Assuming that you have the cuda drivers installed correctly (nvidia-smi for instance), You should create a gres.conf with just this line:
AutoDetect=nvml
If that doesn’t automagically begin working, you can increase the verbosity of slurmd with
SlurmdDebug=debug2
It should then print a bunch of logs describing any gpu’s that are found. You may need to alter the name from RTX4070TI (which is wordy as is).
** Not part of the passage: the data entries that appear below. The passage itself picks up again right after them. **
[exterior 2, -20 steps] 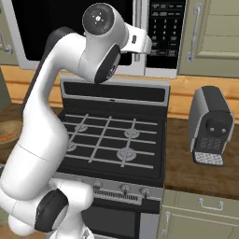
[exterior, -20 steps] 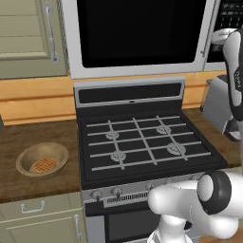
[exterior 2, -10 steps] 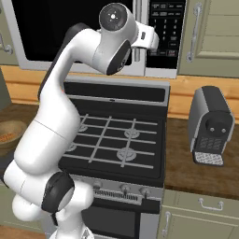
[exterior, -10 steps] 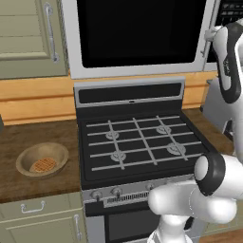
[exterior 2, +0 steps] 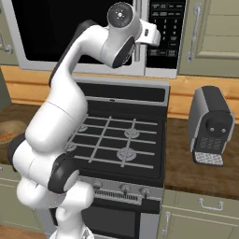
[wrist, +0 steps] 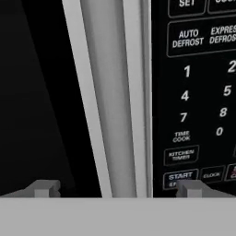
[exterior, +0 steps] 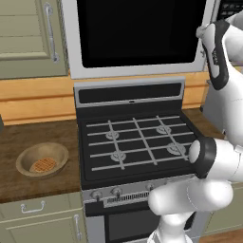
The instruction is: Open the microwave, place the bowl with waffle inside the microwave, then close the microwave door and turn it on.
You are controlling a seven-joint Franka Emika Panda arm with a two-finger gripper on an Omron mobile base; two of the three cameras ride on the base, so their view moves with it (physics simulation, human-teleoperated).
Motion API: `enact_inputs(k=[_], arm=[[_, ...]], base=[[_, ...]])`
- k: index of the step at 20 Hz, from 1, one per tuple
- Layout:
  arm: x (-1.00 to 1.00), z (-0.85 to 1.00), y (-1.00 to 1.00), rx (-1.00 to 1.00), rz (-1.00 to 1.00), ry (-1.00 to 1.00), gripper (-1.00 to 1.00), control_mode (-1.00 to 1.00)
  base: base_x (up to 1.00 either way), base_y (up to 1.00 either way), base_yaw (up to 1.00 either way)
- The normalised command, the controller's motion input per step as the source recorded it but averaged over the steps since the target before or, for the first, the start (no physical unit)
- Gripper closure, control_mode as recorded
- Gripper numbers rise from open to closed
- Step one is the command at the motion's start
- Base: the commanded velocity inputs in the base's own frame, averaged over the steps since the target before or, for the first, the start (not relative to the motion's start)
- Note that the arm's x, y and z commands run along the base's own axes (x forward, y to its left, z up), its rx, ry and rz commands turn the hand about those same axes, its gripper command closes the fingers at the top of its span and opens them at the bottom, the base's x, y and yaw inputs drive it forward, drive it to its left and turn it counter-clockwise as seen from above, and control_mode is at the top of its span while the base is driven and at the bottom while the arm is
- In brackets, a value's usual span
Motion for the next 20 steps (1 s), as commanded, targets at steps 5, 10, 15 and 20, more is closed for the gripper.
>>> enact_inputs(k=[5,10,15,20], arm=[[0.45,0.00,-0.21,0.00,0.00,0.00,-1.00,-1.00],[0.08,0.00,0.00,0.00,0.03,0.00,-1.00,-1.00],[0.00,-0.02,0.00,0.01,0.00,-0.04,1.00,-1.00],[0.00,-0.06,0.01,0.04,0.00,-0.08,1.00,-1.00]], base=[[0.00,0.00,0.00],[0.00,0.00,0.00],[0.00,0.00,0.00],[0.00,0.00,0.00]])
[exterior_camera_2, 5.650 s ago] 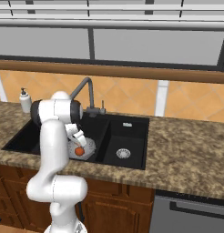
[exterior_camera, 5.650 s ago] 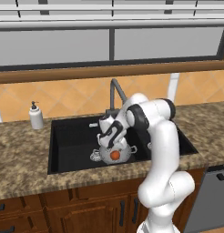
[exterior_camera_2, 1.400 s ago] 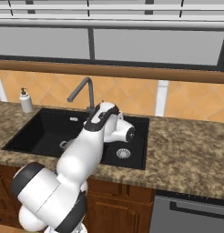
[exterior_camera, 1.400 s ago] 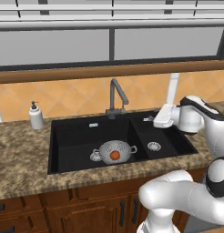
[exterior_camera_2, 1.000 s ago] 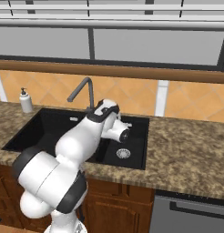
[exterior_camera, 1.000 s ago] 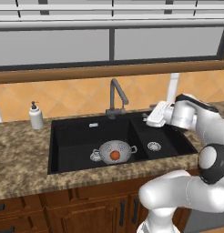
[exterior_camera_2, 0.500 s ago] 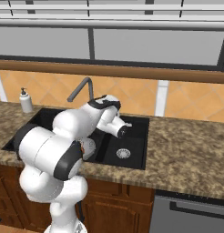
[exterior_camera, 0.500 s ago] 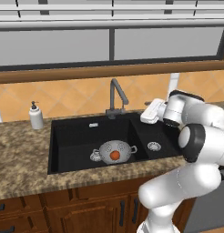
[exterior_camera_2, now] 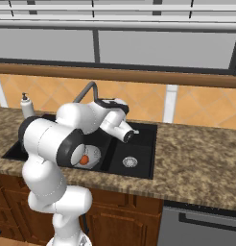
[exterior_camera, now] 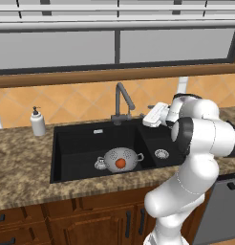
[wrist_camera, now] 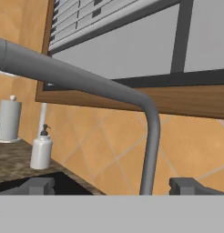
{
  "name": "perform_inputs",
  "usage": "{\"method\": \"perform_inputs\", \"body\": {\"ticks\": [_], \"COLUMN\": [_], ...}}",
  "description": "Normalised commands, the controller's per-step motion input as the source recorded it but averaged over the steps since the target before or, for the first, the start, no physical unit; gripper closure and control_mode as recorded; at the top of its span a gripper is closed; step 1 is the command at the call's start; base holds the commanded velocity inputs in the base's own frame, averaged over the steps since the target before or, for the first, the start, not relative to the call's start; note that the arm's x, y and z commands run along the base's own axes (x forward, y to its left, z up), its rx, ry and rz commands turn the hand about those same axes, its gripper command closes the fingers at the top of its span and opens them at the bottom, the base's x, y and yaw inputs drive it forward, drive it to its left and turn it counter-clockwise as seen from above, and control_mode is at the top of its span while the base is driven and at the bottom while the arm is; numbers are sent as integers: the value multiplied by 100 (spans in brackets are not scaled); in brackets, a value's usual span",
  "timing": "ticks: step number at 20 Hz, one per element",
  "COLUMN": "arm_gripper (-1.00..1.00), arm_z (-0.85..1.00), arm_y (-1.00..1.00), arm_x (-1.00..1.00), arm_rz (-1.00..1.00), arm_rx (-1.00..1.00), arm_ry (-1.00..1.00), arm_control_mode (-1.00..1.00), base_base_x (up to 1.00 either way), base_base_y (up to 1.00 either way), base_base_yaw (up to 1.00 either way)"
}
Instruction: Put the colander in the sink, put the orange in the colander, and turn on the sink faucet and pour water over the colander.
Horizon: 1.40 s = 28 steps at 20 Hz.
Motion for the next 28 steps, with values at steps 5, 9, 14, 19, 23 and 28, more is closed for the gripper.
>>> {"method": "perform_inputs", "body": {"ticks": [5,9,14,19,23,28], "arm_gripper": [-100,-100,-100,-100,-100,-100], "arm_z": [-7,-13,-19,-13,-14,-19], "arm_y": [9,1,0,-4,0,0], "arm_x": [35,37,34,44,42,35], "arm_rz": [-10,-2,0,0,0,0], "arm_rx": [1,2,3,1,0,0], "arm_ry": [0,0,0,0,0,-1], "arm_control_mode": [-100,-100,-100,-100,-100,-100], "base_base_x": [0,0,0,0,0,0], "base_base_y": [0,0,0,0,0,0], "base_base_yaw": [0,0,0,0,0,0]}}
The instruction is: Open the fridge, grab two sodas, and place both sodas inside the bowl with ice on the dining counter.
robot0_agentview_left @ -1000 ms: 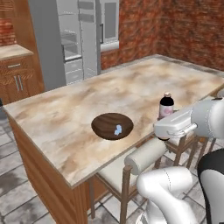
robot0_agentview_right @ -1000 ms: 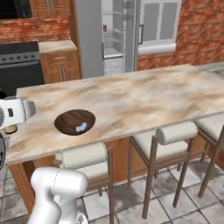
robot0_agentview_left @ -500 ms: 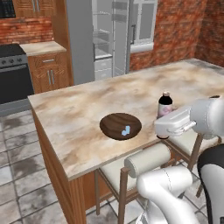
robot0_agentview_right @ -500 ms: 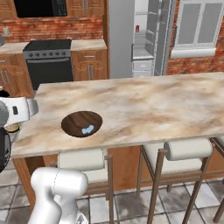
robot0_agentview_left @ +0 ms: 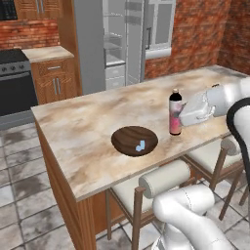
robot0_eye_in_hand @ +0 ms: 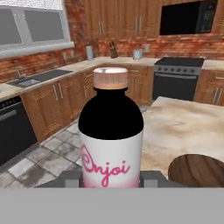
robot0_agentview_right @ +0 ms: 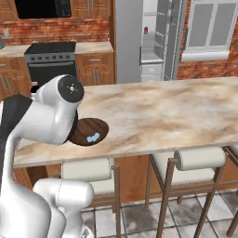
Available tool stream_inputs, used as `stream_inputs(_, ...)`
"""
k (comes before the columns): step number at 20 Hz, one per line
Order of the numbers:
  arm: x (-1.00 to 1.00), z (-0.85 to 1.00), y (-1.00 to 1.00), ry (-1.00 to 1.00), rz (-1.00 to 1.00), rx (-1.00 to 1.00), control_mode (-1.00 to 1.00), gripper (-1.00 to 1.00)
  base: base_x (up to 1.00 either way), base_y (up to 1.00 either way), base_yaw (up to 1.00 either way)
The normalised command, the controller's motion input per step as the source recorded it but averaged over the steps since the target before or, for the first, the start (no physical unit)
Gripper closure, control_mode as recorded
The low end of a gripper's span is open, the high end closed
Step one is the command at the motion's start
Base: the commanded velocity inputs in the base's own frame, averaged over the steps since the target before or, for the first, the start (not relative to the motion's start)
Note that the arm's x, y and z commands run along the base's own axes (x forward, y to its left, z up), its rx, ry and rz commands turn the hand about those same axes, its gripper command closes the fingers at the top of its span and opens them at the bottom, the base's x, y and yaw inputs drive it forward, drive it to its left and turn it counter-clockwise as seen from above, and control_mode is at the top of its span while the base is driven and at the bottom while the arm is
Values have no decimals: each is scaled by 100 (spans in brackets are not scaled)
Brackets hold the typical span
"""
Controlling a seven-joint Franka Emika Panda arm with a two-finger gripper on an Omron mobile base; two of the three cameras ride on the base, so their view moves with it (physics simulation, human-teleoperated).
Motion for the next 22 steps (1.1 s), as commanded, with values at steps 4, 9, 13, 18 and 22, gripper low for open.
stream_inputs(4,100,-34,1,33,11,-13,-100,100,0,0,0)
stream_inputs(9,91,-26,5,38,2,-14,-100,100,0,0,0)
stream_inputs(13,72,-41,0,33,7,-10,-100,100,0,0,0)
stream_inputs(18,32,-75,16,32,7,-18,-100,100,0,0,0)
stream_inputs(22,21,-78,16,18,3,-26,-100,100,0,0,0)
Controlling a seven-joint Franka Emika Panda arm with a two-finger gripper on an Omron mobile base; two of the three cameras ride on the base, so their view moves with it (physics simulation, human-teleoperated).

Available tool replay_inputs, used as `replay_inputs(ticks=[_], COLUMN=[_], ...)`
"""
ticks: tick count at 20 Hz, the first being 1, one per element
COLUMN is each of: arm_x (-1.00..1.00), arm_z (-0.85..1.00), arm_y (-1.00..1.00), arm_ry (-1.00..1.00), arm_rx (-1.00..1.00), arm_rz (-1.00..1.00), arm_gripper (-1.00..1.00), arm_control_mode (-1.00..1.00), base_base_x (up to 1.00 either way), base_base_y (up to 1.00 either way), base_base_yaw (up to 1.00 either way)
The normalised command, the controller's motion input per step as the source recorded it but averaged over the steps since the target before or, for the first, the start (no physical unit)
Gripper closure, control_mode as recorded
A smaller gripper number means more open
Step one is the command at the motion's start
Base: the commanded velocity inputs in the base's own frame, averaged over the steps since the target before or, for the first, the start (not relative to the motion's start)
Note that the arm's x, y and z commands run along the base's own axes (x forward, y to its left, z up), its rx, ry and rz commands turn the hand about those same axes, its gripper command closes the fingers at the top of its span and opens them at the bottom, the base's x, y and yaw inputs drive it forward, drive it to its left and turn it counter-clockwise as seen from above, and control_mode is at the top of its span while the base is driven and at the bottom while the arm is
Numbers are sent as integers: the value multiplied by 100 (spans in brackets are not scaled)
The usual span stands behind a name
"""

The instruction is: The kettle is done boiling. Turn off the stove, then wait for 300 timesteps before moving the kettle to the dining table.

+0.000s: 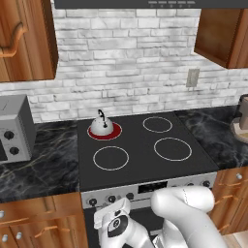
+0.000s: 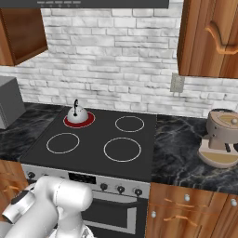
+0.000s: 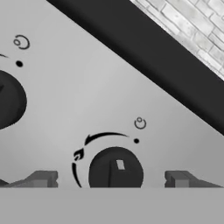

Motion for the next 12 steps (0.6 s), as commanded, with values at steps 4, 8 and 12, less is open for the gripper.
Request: replay_inputs(ticks=[4,8,12], arm_x=[9,13,7], arm_z=[-4,-1,-1], arm_y=[0,0,-2], arm_ry=[0,0,0], arm_rx=[0,0,1], arm_rz=[0,0,0], arm_gripper=[100,100,100], arm_control_mode=[-100,-100,-100], base_base_x=[0,0,0], base_base_y=[0,0,0], base_base_yaw=[0,0,0])
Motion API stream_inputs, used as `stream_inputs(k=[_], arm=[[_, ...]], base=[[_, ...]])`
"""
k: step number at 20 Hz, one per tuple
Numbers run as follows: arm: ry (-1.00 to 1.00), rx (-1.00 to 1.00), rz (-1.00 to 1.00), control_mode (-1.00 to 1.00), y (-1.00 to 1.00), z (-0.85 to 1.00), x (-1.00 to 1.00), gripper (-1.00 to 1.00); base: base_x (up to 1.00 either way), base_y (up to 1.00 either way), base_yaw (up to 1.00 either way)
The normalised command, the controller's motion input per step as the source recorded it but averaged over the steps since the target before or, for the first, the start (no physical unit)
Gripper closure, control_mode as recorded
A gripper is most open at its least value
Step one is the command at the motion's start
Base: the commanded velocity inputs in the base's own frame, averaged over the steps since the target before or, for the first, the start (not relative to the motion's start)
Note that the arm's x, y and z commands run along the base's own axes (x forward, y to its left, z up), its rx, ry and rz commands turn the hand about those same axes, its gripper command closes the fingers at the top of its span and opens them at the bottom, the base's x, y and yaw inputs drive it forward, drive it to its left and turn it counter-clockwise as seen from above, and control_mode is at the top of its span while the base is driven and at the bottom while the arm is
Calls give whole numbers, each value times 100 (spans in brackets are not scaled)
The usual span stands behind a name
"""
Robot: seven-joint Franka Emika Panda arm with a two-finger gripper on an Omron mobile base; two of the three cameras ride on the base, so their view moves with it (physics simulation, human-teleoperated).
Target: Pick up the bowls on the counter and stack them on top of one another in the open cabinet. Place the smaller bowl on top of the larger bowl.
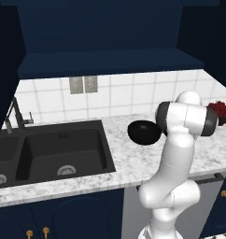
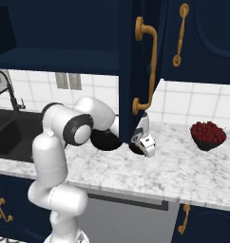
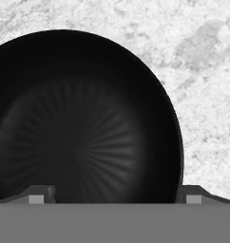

I’m not sure just how lax the matching engine of slurm and the nvml interface are with matching strings.
Hope that helps,
Reed
On Apr 2, 2024, at 6:08 AM, Shooktija S N via slurm-users slurm-users@lists.schedmd.com wrote:
Hi,
I am trying to set up Slurm (version 22.05) on a 3 node cluster each having an NVIDIA GeForce RTX 4070 Ti GPU. I tried to follow along with the GRES setup tutorial on the Schedmd website and added the following (Gres=gpu:RTX4070TI:1) to the Node configuration in /etc/slurm/slurm.conf:
NodeName=server[1-3] RealMemory=128636 Sockets=1 CoresPerSocket=64 ThreadsPerCore=2 State=UNKNOWN Gres=gpu:RTX4070TI:1
I do not have a gres.conf. However, I see this line at the debug log level in /var/log/slurmd.log:
[2024-04-02T15:57:19.022] debug: Removing file-less GPU gpu:RTX4070TI from final GRES list
What other configs are necessary for Slurm to work with my GPU?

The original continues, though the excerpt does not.